Le musicien du métro n’en est plus là. Son premier album, « Underground Raï Love », vient en effet de paraître, accompagné aujourd’hui du clip d’« Ana Rani ».
C’était il y a une dizaine d’années, dans la ligne 2 du métro parisien, entre les stations Belleville et Barbès-Rochechouart. Un garçon, dont on peinait alors à deviner l’âge (il est aujourd’hui âgé de 37 ans), s’avançait dans la rame, le regard vague, la démarche mal assurée, les yeux empreints d’un spleen troublant. Pas un mot en direction de l’auditoire de fortune que représente les usagers du métro parisien, mais un chant, mystique et profond, entonné sans interruption, et sans quasiment un regard à qui que ce soit. Le chant évoque le raï, minimal et honnête, d’un individu à part.
Chanter les autres, se chanter soi
On fut profondément troublé par la grâce de ce personnage sorti de nulle part, et on ne fut pas les seuls. Mohamed Lamouri, les usagers qui utilisent depuis une décennie la ligne 2 du métro (et avant cela, ceux de la ligne 6, la 8, la 4), le connaissent bien. Il y circule en effet souvent, seul avec un synthé mal-en-point, alternant ses reprises de Michael Jackson (sa version de « Bilie Jean » en a marqué plus d’un), de Cheb Hasni (le chanteur algérien mort en martyr en 1994, dont il assure connaître tout le répertoire), de The Eagles, ou désormais ses propres compositions.
L’effet toujours, est le même, lorsque l’on croise son chemin pour la première fois, et même les 100 fois d’après : le personnage fascine, trouble, et gêne même parfois, tant il est étrange de se retrouver devant pareille interprétation, alors que l’on tente de trouver sa place au sein d’un métro bien rempli. Au milieu de la foule, vitreuse puis captivée, le garçon s’excuse quasiment d’être là, mais chante tout de même, quoi qu’il arrive.

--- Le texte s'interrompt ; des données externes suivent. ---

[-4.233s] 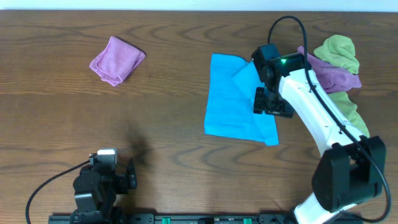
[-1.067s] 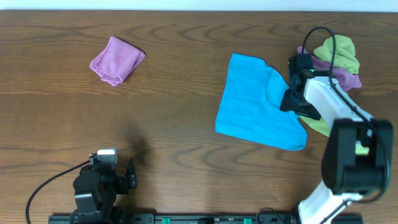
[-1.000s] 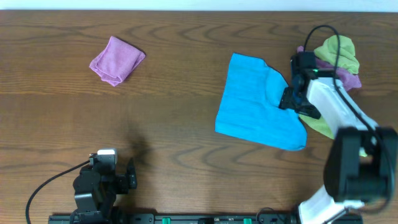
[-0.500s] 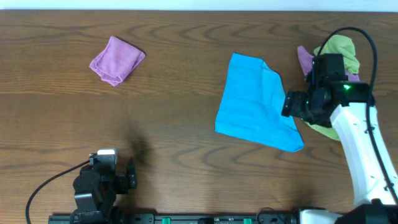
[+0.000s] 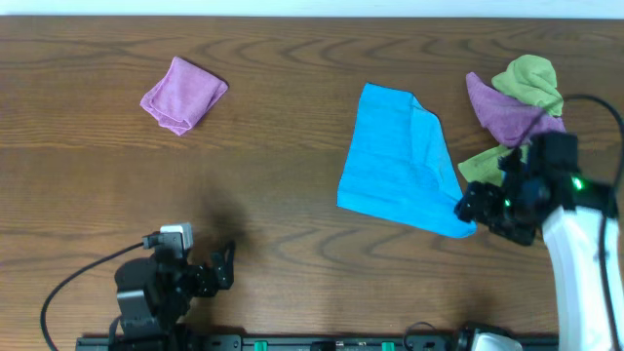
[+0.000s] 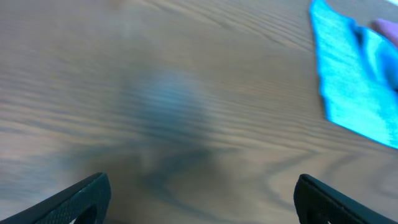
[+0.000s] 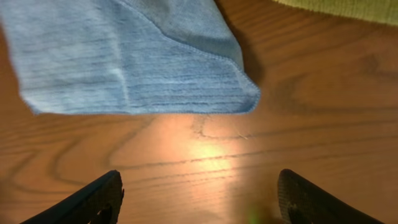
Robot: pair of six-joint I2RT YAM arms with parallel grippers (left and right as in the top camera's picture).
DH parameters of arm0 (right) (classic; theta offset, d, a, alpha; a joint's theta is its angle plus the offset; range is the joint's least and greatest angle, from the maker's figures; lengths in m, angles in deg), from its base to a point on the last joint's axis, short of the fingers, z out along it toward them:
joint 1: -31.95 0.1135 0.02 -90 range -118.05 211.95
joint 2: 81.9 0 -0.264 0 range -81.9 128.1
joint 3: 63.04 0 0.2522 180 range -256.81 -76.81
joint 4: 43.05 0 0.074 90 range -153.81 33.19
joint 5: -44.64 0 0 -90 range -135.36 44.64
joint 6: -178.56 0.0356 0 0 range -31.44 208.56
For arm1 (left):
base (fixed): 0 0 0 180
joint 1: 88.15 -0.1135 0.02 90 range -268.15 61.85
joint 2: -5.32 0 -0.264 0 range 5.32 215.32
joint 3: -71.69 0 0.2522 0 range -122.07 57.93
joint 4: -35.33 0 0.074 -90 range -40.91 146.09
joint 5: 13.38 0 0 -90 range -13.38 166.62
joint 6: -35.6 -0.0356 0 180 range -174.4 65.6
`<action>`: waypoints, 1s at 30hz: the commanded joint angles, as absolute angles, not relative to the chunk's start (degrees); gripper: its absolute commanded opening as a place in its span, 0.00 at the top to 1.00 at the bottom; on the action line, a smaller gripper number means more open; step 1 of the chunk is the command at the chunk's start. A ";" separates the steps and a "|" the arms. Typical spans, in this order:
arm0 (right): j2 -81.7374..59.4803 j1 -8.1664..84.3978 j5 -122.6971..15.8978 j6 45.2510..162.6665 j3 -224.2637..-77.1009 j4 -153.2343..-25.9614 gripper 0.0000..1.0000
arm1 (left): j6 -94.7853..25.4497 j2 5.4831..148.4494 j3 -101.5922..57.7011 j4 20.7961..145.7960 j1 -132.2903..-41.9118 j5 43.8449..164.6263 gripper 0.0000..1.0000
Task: Fold the cloth
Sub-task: 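Release the blue cloth and move the right gripper to its lower-right corner, then reach the left gripper to the blue cloth's left edge and grasp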
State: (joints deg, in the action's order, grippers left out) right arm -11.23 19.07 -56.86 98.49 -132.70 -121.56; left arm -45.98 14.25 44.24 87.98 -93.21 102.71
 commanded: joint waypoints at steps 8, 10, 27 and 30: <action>-19.12 12.42 -67.11 95.74 -121.69 -117.43 0.18 | -43.77 44.10 26.21 87.42 -91.02 116.96 0.05; -19.12 12.42 -67.92 95.74 -121.03 -116.97 0.18 | -43.92 50.27 22.18 87.42 -88.69 118.60 0.05; -19.12 12.42 -70.94 95.74 -120.99 -116.49 0.16 | -25.98 85.85 6.10 66.98 -67.51 119.49 0.05; -19.12 12.42 -71.36 95.76 -120.99 -116.47 0.15 | -22.07 89.85 6.10 63.85 -67.33 119.49 0.05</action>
State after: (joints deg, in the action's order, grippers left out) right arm -18.66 12.88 -69.65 96.81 -121.14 -116.49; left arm -28.12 86.90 6.77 65.21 -67.66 119.34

Viscéralement associé à ce tronçon de métro, Lamouri, originaire de Tlemcen Algérie, ne se résume pourtant pas à ça. On peut en effet le voir ailleurs, à Belleville très souvent, comme au Zorba, où il a élu résidence, et où il donne très souvent des concerts. Depuis que les malins de La Souterraine l’ont découvert, comme tout le monde et ça ne s’invente pas, dans les rames aériennes et souterraines de la ligne 2, il est même parfois affublé d’un groupe, Mostla, qui accompagne et magnifie ses lamentations mystiques.
Boosté par cette rencontre, qui a contribué à cadrer la trajectoire du musicien et chanteur, Mohamed a vu son horizon se modifier quelque peu. Son titre « Tgoul Maaraft », s’est même retrouvé en playlist sur Nova. Mais qu’on le croise station La Chapelle, qu’on vienne à sa rencontre sur la scène du FGO Barbara, qu’on l’embarque avec nous en Nuit Zébrée, ou qu’on le convie, très tôt le matin, aux lives donnés pendant deux ans dans notre verrière renommée Café Nova (c’était dans Plus Près De Toi), Lamouri ne bouge pas. Il demeure le même, cloitré dans un costume ô combien naturel, avec sa dégaine de clochard céleste, sa mélancolie pleine les yeux, son synthé porté à même le bras, comme unique attirail. Parfois, celui-là s’enraye, ne fonctionne plus du tout. Pas de problème, il a l’habitude. Du scotch épais permet aux différents morceaux de tenir, encore.
Tlemcen Underground
Underground, le son de Mohamed Lamouri ? Le terme, tellement vidé désormais de son sens initial, a rarement été autant adapté. Il y a quelques jours, Mohamed Lamouri a fini par sortir son premier album, Underground Raï Love (quel beau titre), sur Almost Musique / La Souterraine. Le terme, cette fois encore, n’est pas galvaudé : c’est une très belle histoire que celle de Lamouri, comme le suggère aussi le clip du magnifique « Ana Rani », réalisé par Maia Flore, que l’on vous propose aujourd’hui. C’est qu’après le pavé, il y a parfois la plage.
Mohamed Lamouri est en concert le 9 mai à la BAM de Metz, à La Maroquinerie le 12 juin, au Musée de La Piscine à Roubaix le 25 mai. Et régulièrement sur la ligne 2, vous avez compris.